Depuis le début du conflit, de nombreux incidents ont affecté les locaux de MSF au Soudan :
- Entre le 16 et le 20 mai, un entrepôt de MSF à Khartoum a été pillé et occupé. Des fournitures médicales, du carburant et des véhicules ont été volés. Les médicaments ont été abîmés.
- Entre le 17 et le 23 mai, le bureau de MSF à Zalingei, au Darfour central, a été pillé. L'hôpital universitaire de la ville a été pillé, le générateur détruit et le carburant donné par MSF pour faire fonctionner les générateurs et les ambulances a été volé.
- Le 19 mai, trois voitures de MSF ont été dérobées après que des hommes armés aient pénétré dans un bureau de MSF à Khartoum.

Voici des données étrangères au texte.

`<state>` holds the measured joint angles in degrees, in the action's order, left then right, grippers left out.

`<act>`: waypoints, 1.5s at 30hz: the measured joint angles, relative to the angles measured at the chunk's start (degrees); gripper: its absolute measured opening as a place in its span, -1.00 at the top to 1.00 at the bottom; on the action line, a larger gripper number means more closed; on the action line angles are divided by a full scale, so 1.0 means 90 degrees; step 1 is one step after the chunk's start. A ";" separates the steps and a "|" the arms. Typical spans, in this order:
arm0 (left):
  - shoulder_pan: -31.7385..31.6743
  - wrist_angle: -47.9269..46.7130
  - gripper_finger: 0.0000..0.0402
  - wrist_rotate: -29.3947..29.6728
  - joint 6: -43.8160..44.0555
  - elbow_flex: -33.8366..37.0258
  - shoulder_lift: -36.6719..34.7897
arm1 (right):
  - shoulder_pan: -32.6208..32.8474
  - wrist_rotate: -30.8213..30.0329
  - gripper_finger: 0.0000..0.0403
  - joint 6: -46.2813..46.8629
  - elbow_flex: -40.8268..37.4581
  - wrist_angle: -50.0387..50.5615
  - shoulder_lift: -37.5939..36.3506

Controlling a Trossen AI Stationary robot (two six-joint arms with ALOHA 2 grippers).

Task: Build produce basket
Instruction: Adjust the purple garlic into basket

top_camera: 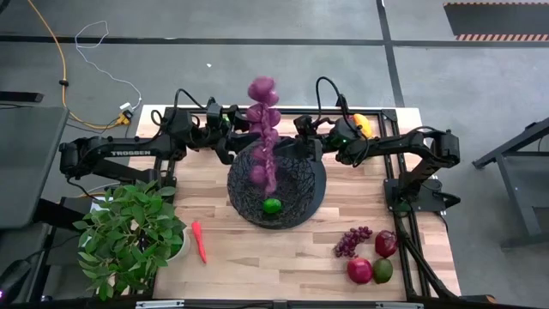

- Le 18 mai, une maison de MSF à Nyala, dans le sud du Darfour, a été pillée. MSF avait déjà été contrainte de suspendre ses activités médicales dans le sud du Darfour après que ses locaux et son entrepôt aient été violemment pillés à Nyala le 16 avril, et que deux véhicules aient été volés. L'entrepôt de MSF est toujours occupé par des combattants armés.
- Le 11 mai, un bureau de MSF à Khartoum a été pillé et deux véhicules ont été volés.
- Le 4 mai, un bureau de MSF à El Geneina a été pillé.
- Le 26 avril, l'hôpital universitaire d'El Geneina, où MSF gérait les départements de pédiatrie et de nutrition, a également été pillé et certaines parties de l'hôpital ont été endommagées ou détruites. L'hôpital demeure fermé à la suite de cette attaque.
Ces attaques ne se limitent pas uniquement à MSF et s'inscrivent dans une tendance plus large de mépris des deux parties belligérantes pour les vies civiles, les infrastructures et les installations de soins de santé. Au 22 mai, l'OMS avait recensé 38 attaques contre les structures de santé depuis le début du conflit. Les hôpitaux et les travailleurs de la santé sont protégés par le droit international humanitaire, mais des rapports font état d’occupations d'hôpitaux par des groupes armés, ce qui peut affaiblir leur protection et mettre en danger les patient·e·s, les travailleur·euse·s de la santé et les structures.
Cette déclaration intervient à un moment où le conflit a des conséquences désastreuses pour la population du Soudan. Les habitant·e·s de Khartoum, du Darfour et d'autres régions où les combats sont les plus intenses continuent de souffrir terriblement dans un contexte de violence permanente : les personnes sont blessées par balle, victimes de violences sexuelles, de coups de couteau et d’explosions. Les patient·e·s et le personnel craignent de se rendre dans les établissements de santé en raison des combats, des frappes aériennes et des autres actes de violence à proximité.
Dans tout le pays, la population est confrontée à des pénuries de nourriture et d'eau potable, ce qui oblige les gens à se déplacer pour tenter de répondre à leurs besoins fondamentaux. L'accès à l'aide humanitaire et aux soins de santé est vital, mais le système de santé soudanais est déjà confronté à un manque de fournitures essentielles.
Des problèmes administratifs et logistiques entravent également les activités médicales de MSF. Il est extrêmement difficile d'acheminer des fournitures d'une région à l'autre du Soudan. De même, bien que MSF ait pu faire entrer des équipes d'urgence au Soudan au cours des premières semaines du conflit, il est depuis lors difficile d'obtenir l'autorisation de se rendre sur les lieux des projets ou d'obtenir des visas pour du personnel supplémentaire.
MSF mène des projets médicaux dans les États d’Al Jazirah, d'El-Gedaref, de Kassala, de Khartoum, de la mer Rouge, du Nord, de l'Ouest, du Sud et du Centre du Darfour, et du Nil Bleu au Soudan. Il s'agit notamment de soigner les blessé·e·s de guerre à Khartoum et au Darfour Nord, de fournir des soins de santé et des services d'eau et d'assainissement aux réfugié·e·s et aux personnes déplacées dans les États d'Al-Gedaref et d'Al Jazirah, et de faire des dons de fournitures médicales et autres aux établissements de santé. En tant qu'organisation médicale neutre, indépendante et impartiale, MSF fournit des soins de santé aux personnes sur la base de leurs seuls besoins médicaux, en traitant ceux qui en ont le plus besoin, qu'ils soient d'un côté ou de l'autre du conflit.